--- TRY IT ---
With the records in front of you, set every one of them down exactly.

··· THE DATA ···

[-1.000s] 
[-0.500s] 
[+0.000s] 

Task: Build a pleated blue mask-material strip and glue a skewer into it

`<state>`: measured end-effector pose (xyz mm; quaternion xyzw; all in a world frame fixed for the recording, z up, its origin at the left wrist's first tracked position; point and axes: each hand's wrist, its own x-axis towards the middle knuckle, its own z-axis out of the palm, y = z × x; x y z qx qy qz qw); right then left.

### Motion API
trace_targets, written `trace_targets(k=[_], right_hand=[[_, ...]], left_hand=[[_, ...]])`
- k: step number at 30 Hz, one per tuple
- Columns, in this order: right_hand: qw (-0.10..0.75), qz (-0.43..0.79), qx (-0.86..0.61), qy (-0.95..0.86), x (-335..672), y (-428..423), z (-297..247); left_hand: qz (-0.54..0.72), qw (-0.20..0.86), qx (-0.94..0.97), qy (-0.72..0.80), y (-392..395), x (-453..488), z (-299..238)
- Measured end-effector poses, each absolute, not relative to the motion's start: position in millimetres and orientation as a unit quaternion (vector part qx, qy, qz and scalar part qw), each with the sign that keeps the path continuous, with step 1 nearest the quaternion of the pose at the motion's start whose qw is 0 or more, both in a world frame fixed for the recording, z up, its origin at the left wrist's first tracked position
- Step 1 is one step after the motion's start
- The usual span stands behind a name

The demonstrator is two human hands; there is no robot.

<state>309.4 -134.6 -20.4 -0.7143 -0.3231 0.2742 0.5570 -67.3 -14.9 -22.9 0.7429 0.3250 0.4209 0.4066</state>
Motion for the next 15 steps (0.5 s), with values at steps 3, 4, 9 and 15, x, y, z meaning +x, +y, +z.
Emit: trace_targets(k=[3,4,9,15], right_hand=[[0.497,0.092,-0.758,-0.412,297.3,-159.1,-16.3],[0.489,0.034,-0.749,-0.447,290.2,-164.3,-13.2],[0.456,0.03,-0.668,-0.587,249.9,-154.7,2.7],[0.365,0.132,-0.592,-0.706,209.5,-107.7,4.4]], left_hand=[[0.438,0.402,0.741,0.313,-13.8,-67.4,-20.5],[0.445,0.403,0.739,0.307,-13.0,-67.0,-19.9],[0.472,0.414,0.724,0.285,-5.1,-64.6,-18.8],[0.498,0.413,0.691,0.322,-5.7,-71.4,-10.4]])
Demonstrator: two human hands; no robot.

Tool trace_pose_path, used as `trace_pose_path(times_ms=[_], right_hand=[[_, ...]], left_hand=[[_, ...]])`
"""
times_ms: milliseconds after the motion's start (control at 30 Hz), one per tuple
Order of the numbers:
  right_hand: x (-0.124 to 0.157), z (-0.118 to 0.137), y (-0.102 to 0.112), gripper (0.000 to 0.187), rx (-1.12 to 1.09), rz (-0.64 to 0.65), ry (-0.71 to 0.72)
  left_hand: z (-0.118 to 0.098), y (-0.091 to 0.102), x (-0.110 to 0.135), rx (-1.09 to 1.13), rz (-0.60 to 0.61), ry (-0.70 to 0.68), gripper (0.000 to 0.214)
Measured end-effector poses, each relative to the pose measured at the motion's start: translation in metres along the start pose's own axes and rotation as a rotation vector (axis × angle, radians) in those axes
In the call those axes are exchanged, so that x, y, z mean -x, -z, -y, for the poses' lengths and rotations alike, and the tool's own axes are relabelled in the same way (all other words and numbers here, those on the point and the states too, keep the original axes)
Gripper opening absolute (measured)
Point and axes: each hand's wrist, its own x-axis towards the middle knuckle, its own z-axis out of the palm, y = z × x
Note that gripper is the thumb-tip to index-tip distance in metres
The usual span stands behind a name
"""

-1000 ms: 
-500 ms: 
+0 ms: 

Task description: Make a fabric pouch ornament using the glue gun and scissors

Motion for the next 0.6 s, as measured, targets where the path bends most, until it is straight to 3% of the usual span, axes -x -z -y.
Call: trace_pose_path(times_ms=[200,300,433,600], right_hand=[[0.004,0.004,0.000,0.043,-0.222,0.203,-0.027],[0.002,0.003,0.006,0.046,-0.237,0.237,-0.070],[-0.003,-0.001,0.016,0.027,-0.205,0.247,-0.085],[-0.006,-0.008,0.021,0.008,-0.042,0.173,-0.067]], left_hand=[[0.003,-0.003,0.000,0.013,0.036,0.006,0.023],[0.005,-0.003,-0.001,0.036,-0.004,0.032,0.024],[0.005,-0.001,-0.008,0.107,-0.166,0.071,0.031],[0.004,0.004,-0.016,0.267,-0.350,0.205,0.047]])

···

--- SOLUTION TO THE PROBLEM ---
[-1.000s] 
[-0.500s] 
[+0.000s] 

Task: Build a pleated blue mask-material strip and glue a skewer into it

`<state>`: measured end-effector pose (xyz mm; quaternion xyzw; all in a world frame fixed for the recording, z up, its origin at the left wrist's first tracked position; point and axes: each hand's wrist, its own x-axis towards the middle knuckle, its own z-axis out of the palm, y = z × x; x y z qx qy qz qw); right then left.

### Motion API
trace_targets, written `trace_targets(k=[_], right_hand=[[_, ...]], left_hand=[[_, ...]])`
- k: step number at 30 Hz, one per tuple
- Columns, in this order: right_hand: qw (-0.10..0.75), qz (-0.43..0.79), qx (-0.86..0.61), qy (-0.95..0.86), x (-335..672), y (-428..423), z (-297..247); left_hand: qz (-0.54..0.72), qw (-0.20..0.86), qx (-0.94..0.97), qy (-0.72..0.80), y (-392..395), x (-453..488), z (-299..238)
- Measured end-effector poses, each absolute, not relative to the motion's start: position in millimetres and orientation as a unit quaternion (vector part qx, qy, qz and scalar part qw), each with the sign that keeps the path continuous, with step 1 nearest the quaternion of the pose at the motion's start whose qw is 0 or more, both in a world frame fixed for the recording, z up, its origin at the left wrist's first tracked position
- Step 1 is one step after the motion's start
- The usual span stands behind a name

The demonstrator is two human hands; there is no robot.

<state>309.4 -134.6 -20.4 -0.7143 -0.3231 0.2742 0.5570 -67.3 -14.9 -22.9 0.7429 0.3250 0.4209 0.4066</state>
Motion for the next 15 steps (0.5 s), with values at steps 3, 4, 9 and 15, x, y, z meaning +x, +y, +z.
Emit: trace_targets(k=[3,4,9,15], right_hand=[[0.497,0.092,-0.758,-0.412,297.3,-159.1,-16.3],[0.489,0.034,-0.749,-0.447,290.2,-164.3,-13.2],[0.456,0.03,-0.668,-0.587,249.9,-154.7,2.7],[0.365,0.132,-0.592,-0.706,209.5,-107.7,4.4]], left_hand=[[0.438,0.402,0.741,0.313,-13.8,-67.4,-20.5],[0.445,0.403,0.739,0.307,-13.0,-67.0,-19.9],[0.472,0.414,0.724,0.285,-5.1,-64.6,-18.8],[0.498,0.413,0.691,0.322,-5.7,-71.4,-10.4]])
Demonstrator: two human hands; no robot.

Tool trace_pose_path, used as `trace_pose_path(times_ms=[_], right_hand=[[_, ...]], left_hand=[[_, ...]])`
"""
times_ms: milliseconds after the motion's start (control at 30 Hz), one per tuple
Order of the numbers:
  right_hand: x (-0.124 to 0.157), z (-0.118 to 0.137), y (-0.102 to 0.112), gripper (0.000 to 0.187), rx (-1.12 to 1.09), rz (-0.64 to 0.65), ry (-0.71 to 0.72)
  left_hand: z (-0.118 to 0.098), y (-0.091 to 0.102), x (-0.110 to 0.135), rx (-1.09 to 1.13), rz (-0.60 to 0.61), ry (-0.70 to 0.68), gripper (0.000 to 0.214)
Measured end-effector poses, each relative to the pose measured at the motion's start: translation in metres along the start pose's own axes and rotation as a rotation vector (axis × angle, radians) in those axes
In the call those axes are exchanged, so that x, y, z mean -x, -z, -y, for the poses' lengths and rotations alike, and the tool's own axes are relabelled in the same way (all other words and numbers here, those on the point and the states too, keep the original axes)
Gripper opening absolute (measured)
Point and axes: each hand's wrist, its own x-axis towards the middle knuckle, its own z-axis out of the palm, y = z × x
Note that gripper is the thumb-tip to index-tip distance in metres
The usual span stands behind a name
"""

-1000 ms: 
-500 ms: 
+0 ms: 

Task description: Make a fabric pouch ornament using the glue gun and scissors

Motion for the next 0.6 s, as measured, targets where the path bends most, until it is straight to 3% of the usual span, axes -x -z -y.
Call: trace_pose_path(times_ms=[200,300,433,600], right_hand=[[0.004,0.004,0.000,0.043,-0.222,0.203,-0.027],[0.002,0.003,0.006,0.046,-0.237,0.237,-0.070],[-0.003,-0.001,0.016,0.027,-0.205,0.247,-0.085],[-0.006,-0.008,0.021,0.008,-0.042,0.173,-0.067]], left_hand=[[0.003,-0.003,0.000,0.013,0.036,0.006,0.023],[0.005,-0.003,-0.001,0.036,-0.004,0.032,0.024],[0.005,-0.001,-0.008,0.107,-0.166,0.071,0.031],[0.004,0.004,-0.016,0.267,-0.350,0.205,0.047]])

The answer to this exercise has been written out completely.